Causes of Tooth Sensitivity and Means of Relief

tooth sensitivity

Biting into an ice cold frozen fruit bar, sipping a hot cup of tea . . . if the thought of doing either leaves you cringing, you probably have sensitive teeth. Tooth sensitivity can interfere with your everyday life. Find out what causes such sensitivity and what you can do to manage it.

Tooth Sensitivity Causes

A healthy tooth contains nerves in the pulp, or soft core tissue.
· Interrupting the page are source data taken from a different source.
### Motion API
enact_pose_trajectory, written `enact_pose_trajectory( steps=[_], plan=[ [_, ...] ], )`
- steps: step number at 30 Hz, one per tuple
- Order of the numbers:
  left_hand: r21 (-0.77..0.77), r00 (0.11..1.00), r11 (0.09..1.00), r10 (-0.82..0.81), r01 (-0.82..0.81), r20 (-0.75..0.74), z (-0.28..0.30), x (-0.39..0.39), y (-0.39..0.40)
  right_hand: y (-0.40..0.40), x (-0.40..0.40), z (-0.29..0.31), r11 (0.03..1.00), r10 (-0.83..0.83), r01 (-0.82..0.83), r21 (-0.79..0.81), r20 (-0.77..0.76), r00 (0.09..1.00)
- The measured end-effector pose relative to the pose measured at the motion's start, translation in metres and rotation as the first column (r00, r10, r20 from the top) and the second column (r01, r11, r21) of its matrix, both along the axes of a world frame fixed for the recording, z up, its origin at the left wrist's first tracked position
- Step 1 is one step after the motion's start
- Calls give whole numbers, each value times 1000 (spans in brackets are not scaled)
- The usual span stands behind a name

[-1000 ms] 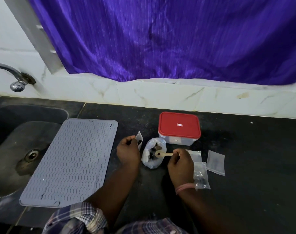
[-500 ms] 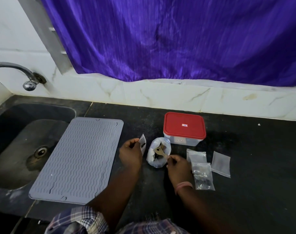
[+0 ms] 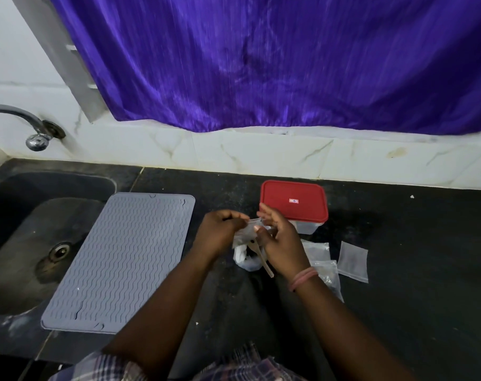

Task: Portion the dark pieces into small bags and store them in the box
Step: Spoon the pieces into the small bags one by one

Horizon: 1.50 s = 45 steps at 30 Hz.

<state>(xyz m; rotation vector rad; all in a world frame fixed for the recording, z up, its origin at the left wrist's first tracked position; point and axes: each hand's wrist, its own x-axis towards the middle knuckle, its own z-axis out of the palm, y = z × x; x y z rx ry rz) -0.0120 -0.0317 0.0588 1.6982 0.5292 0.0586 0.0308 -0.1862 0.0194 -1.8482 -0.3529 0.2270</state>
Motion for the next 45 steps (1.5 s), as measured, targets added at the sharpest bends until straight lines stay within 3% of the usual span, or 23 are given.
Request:
enact_pose_trajectory(
  steps=[7, 15, 23, 29, 34, 37, 41, 45],
  plan=[
    [-357, 997, 930, -74, 80, 31, -3, -9, -7, -19, 0, 16, 962, -148, 174, 212, -135, 980],
    [-163, 991, 983, -68, 86, 113, -3, -6, -30, -32, 3, 21, 919, -238, 291, 267, -211, 948],
    [-215, 973, 956, -169, 200, 156, 5, 5, -66, -61, -2, 28, 956, -234, 252, 150, -132, 963],
    [-171, 977, 962, -202, 211, 67, -5, 8, -92, -83, -18, 14, 948, -292, 300, 106, -84, 953],
    [-90, 979, 975, -204, 202, -13, -24, -2, -112, -94, -38, -8, 826, -301, 459, 328, -432, 850],
    [-133, 973, 969, -220, 210, -73, -31, -8, -119, -106, -46, -24, 760, -305, 546, 352, -550, 778],
    [-145, 954, 964, -248, 225, -170, -43, -18, -131, -126, -58, -43, 788, -428, 574, 221, -473, 770],
    [-81, 928, 962, -274, 262, -252, -53, -26, -146, -140, -71, -61, 804, -407, 559, 205, -495, 768]
  ],
)
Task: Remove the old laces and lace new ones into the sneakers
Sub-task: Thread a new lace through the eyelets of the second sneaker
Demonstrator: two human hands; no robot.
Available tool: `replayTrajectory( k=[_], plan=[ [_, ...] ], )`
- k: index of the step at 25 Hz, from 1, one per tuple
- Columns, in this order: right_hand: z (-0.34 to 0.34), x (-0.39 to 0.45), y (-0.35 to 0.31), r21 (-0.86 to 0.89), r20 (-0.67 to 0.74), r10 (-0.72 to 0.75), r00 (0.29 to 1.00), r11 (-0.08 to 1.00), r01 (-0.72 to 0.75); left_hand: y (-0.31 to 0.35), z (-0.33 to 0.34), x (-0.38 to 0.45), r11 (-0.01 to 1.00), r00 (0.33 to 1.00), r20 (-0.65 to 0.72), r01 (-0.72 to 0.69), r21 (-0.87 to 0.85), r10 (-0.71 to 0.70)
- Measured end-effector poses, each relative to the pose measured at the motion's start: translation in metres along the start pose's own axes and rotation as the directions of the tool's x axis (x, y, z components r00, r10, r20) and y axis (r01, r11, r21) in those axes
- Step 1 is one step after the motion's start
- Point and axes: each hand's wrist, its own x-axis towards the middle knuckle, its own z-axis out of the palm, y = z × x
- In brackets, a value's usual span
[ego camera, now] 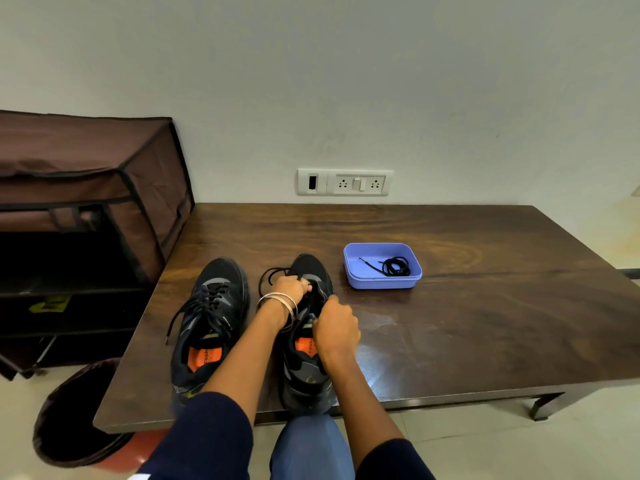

The hard layers covering the pulp dull sensations, otherwise every bite would be excruciating. When the outermost enamel deteriorates, the middle layer—the dentin—is uncovered. Dentin contains tubules that lead to the nerves. The exposed nerves cause tooth pain.

Dentin or pulp may become exposed because of cavities, chips and cracks, lost fillings, teeth grinding, or receding gums. Only a dentist can determine the exact cause of your sensitivity.

Relief for Sensitive Teeth

Once your dentist has ruled out any major problems, there are several things you can do at home to minimize tooth sensitivity:

  • Use desensitizing products. Special toothpastes and rinses are readily available at any pharmacy.
  • Clean your teeth the right way. Plaque buildup increases tooth discomfort by irritating nerve endings and contributing to further decay. Brush two to three times a day, but be sure to use a soft-bristled toothbrush and a gentle touch.
  • Stop unnecessary wear on your teeth. If you grind your teeth or use them to crush ice, chew hard candies or smokeless tobacco, you should do everything you can to break these habits.

Be sure to consult your dentist about your tooth sensitivity before treating it yourself at home.